Sur les dépens et les frais irrépétibles :
La SARL ACE et la BNP ayant succombé en première instance et succombant en appel en l’essentiel de leurs demandes, il convient :
— de les condamner in solidum aux dépens d’appel ;
— de les débouter de leurs demandes au titre des frais irrépétibles pour la procédure d’appel ;
— de confirmer le jugement en ce qu’il les a condamnés in solidum aux dépens de première instance ;
— de confirmer le jugement en ce qu’il les a déboutés de leur demande au titre des frais irrépétibles pour la procédure de première instance.

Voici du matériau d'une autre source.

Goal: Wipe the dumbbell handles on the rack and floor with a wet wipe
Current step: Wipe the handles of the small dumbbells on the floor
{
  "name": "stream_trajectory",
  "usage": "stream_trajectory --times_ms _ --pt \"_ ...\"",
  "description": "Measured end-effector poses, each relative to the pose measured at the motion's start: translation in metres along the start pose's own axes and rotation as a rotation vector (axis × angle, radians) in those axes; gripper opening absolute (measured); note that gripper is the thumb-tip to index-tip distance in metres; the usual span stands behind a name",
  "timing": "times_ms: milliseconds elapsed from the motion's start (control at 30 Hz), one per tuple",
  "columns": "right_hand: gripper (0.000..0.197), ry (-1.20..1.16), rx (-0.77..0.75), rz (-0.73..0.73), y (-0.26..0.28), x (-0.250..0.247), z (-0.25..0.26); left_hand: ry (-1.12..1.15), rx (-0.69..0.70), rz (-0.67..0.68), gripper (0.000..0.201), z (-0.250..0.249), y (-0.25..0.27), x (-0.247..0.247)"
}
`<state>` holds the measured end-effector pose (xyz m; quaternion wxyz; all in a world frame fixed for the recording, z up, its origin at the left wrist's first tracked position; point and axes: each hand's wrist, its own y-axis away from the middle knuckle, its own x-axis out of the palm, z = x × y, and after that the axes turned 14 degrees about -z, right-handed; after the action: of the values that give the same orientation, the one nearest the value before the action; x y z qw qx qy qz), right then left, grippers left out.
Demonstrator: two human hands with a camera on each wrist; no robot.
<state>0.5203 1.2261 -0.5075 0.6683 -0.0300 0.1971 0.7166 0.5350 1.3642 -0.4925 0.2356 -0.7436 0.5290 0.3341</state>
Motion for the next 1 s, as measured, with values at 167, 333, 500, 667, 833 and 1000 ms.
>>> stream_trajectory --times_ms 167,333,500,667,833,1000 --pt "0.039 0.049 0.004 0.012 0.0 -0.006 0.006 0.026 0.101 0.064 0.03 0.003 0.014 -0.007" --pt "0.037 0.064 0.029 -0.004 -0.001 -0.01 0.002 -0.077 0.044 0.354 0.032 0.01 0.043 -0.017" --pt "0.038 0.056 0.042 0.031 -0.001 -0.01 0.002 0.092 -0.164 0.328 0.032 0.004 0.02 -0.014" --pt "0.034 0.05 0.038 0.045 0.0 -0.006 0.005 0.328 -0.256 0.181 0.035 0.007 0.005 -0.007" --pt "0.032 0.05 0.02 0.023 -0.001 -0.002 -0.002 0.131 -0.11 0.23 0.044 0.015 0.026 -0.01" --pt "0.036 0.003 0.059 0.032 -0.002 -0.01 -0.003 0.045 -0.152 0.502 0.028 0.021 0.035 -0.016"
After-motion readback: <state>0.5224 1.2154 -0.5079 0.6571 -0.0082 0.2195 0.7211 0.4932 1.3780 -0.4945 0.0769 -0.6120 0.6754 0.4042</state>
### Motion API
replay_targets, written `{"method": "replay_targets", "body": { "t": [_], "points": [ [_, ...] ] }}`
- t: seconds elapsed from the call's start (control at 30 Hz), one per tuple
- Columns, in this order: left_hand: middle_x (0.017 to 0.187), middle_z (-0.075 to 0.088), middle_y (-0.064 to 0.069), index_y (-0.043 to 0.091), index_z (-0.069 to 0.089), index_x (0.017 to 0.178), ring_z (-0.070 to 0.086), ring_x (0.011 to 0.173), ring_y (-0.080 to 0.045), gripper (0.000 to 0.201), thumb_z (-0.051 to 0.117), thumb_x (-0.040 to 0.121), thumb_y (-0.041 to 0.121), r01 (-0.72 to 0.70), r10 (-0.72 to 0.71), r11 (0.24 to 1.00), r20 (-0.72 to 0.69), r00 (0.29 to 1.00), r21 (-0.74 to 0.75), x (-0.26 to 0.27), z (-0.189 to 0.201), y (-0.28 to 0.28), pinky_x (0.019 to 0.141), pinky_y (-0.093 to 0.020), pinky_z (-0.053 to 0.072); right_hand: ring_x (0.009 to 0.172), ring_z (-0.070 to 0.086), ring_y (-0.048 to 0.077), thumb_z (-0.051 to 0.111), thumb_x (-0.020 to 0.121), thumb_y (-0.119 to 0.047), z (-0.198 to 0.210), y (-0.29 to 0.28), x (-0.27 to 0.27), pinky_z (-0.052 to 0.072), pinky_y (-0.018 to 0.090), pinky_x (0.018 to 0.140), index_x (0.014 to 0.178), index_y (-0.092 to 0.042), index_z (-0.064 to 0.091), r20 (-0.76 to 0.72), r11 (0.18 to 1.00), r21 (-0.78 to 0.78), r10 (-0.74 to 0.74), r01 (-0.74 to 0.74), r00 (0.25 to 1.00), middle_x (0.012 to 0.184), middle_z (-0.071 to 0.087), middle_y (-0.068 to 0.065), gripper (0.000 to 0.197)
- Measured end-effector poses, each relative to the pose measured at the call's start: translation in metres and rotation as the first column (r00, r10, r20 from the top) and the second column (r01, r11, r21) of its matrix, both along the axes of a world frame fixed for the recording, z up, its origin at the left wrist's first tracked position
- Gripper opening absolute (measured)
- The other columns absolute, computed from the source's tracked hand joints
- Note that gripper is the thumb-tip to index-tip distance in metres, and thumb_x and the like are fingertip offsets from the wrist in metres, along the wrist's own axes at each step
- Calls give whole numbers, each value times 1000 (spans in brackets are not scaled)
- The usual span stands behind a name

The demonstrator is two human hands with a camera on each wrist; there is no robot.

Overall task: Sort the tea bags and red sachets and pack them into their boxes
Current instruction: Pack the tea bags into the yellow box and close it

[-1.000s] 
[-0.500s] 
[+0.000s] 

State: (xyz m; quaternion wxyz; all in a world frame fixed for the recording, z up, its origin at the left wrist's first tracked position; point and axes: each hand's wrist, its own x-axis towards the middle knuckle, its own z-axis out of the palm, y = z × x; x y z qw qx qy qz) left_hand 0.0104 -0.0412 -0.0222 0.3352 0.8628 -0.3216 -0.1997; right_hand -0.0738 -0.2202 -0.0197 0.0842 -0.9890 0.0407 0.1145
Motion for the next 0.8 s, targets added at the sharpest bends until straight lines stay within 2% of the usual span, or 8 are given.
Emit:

L’équité commandant de faire application des dispositions de l’article 700 du code de procédure civile en faveur des consorts X il convient de leur allouer de ce chef la somme de 2000 euros pour la procédure d’appel et de confirmer le jugement en ce qu’il leur a accordé à ce titre la somme de 1500 euros.
PAR CES MOTIFS
La Cour, statuant publiquement, par arrêt contradictoire et en dernier ressort :
Confirme le jugement rendu entre les parties le 31 juillet 2019 par le Tribunal d’Instance de Péronne sauf en ce qu’il a condamné la SA BNP PARIBAS PERSONAL FINANCE à rembourser à Mr A-B X et Mme Y Z l’intégralité des sommes déjà perçues au titre du remboursement du crédit et en ce qu’il a condamné in solidum la SA BNP PARIBAS PERSONAL FINANCEet la SARL ACE (Agence des Consommations Energétiques) à payer à Mr A-B X et Mme Y Z la somme de 1500 euros à titre de dommages et intérêts ;
Statuant à nouveau des chefs infirmés et y ajoutant :
Dit que la SA BNP PARIBAS PERSONAL FINANCE ne sera pas tenue de rembourser à Mr A-B X et Mme Y Z les sommes déjà perçues au titre du remboursement du crédit ;
Déboute Mr A-B X et Mme Y Z de leur demande de dommages et intérêts ;
Condamne in solidum la SARL ACE (Agence des Consommations Energétiques) et la SA BNP PARIBAS PERSONAL FINANCE à payer à Mr A-B X et Mme Y Z la somme globale de 2000 euros par application en appel des dispositions de l’article 700 du code de procédure civile ;
Déboute les parties de leurs plus amples demandes ;
Condamne in solidum la SARL ACE (Agence des Consommations Energétiques) et la SA BNP PARIBAS PERSONAL FINANCE aux dépens d’appel.